Actualisé 24.11.2008 à 21:17

Ecole vaudoise

Trois mois pour remotiver les élèves ingérables

Depuis la rentrée, les écoles peuvent sortir les enfants difficiles de leurs classes pour les remettre sur les rails.

de
Carole Pantet

Ils sont indisciplinés, absents ou en échec scolaire et dérangent leur classe. Depuis la rentrée, l'école vaudoise s'est munie d'un nouvel outil pour remettre ces élèves difficiles sur le bon chemin.

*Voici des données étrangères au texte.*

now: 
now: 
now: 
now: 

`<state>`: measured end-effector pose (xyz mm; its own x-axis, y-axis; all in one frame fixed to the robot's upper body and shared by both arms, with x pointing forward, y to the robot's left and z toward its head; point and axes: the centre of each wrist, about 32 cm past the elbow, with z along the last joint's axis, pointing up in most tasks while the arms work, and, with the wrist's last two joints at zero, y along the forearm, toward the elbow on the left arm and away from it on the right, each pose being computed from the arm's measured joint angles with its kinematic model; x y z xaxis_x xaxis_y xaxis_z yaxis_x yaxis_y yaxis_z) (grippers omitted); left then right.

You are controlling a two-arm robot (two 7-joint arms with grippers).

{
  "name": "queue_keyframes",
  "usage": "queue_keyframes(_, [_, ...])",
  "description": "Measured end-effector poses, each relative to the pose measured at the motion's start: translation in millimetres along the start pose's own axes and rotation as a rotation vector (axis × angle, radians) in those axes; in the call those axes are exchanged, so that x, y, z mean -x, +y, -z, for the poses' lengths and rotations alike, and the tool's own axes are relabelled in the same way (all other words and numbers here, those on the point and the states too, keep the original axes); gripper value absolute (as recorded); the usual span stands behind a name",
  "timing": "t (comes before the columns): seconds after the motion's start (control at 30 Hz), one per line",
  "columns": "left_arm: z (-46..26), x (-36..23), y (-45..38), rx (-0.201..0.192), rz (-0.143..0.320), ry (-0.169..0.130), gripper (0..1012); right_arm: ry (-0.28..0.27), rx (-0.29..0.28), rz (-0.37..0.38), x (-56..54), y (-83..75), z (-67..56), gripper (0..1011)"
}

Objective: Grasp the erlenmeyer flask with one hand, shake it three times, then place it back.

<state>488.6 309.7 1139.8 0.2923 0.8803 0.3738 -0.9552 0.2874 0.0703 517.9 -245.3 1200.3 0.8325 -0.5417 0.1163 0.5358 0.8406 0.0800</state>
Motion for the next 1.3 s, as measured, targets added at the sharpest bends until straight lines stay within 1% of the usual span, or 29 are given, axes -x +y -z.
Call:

Le module d'activités temporaires alternatives à la scolarité (MATAS) dure trois mois. Durant cette période, l'élève n'est en classe qu'un tiers du temps. C'est dans l'un des lieux mandatés par le Service de protection de la jeunesse que l'enfant passe le reste de son temps, entouré d'un enseignant et d'un éducateur. Qu'y font-ils? Il y a autant de réponses que de MATAS, soit quatorze.

A Démoret, dans le Nord vaudois, les écoliers sont envoyés découvrir la vie d'une ferme. A Lausanne, la Maison des jeunes propose aux plus grands un vaste programme d'activités passant par la menuiserie, la cuisine ou le jardinage. «L'idée est de leur donner un rôle dans la société. Les sortir du microcosme de l'école qu'ils trouvent parfois absurde», explique Jean-Marc Roethlisberger, directeur de la Maison des jeunes de Lausanne. «Durant cette période, les élèves se rendent compte que les horaires scolaires ne sont pas si mal. Certains redécouvrent aussi le plaisir de réussir quelque chose», constate Pierre Zapf, éducateur en charge d'un MATAS.

Cet outil a un coût. Le SPJ verse 180 000 fr. par an et par module, le département finance, lui, l'engagement de quatorze enseignants.